I was diagnosed in 2001, age 15, and I remember how scared I was, wondering what was WRONG with me. I don't have any health insurance now, so I'm just living with it, day by day, and pushing through. But it's real, so horribly real, and it's good to have others realize that just because we may not look sick, doesn't mean we're not.

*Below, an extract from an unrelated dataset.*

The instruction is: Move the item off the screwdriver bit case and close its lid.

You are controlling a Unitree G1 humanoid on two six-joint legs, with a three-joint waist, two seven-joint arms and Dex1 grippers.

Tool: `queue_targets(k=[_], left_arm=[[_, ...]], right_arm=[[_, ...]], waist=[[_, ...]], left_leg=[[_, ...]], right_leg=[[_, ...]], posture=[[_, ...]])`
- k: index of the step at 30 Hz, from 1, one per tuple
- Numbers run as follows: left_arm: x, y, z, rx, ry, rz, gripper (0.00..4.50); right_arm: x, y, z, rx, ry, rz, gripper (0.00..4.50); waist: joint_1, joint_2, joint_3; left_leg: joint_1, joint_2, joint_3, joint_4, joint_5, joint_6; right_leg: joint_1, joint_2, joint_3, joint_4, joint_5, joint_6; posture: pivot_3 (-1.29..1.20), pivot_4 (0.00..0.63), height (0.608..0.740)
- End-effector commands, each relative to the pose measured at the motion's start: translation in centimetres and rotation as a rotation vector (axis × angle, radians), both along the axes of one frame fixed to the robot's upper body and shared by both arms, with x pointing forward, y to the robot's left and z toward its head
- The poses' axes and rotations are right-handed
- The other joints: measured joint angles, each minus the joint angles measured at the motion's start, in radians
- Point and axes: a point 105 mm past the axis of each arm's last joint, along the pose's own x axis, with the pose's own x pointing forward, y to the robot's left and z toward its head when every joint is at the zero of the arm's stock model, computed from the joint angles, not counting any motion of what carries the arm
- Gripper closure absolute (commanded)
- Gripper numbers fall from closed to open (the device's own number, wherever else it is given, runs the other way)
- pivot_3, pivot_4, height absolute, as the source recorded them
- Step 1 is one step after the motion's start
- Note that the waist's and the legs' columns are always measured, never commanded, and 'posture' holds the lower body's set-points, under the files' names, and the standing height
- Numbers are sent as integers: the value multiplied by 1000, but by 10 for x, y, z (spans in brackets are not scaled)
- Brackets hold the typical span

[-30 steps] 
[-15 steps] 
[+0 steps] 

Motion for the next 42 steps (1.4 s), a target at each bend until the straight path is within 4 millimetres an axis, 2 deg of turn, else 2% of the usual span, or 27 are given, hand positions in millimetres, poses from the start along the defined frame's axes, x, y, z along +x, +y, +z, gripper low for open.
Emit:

Virginia, thank you so much for posting! May your days come with many spoons!

Blessings,
Dena

Cindy said...

I heard of fibro before, but never really knew the symptoms. Wow. I feel like I have half of them myself, but I can't even imagine someone living with such pain every day. God bless all of you who suffer from it.

molli said...

I was diagnosed for the 'first' time in 1999. Different doctors had different diagnoses, but the majority now say Fibro, so we go with that. No pain meds here either, they just don't work
hugs
molli

Bonnie F. said...

I was diagnosed with fibromyalgia three years ago. That, combined with extremely painful problems with my feet, caused drastic changes in my life. However, six months ago, my doctor diagnosed borderline hypothyrodism. Medication for that has greatly lessened the fibro symptoms and made my life so much better. Sometimes the thyroid numbers don't indicate a problem. I would recomment anyone with fibromyalgia persist with this medical avenue. As well, a mild anti-depressent helps with both sleep and pain. Pain medication is fairly useless. Sad to say, but a bottle of wine helps me better than a narcoticl, not something I want to depend on, for sure.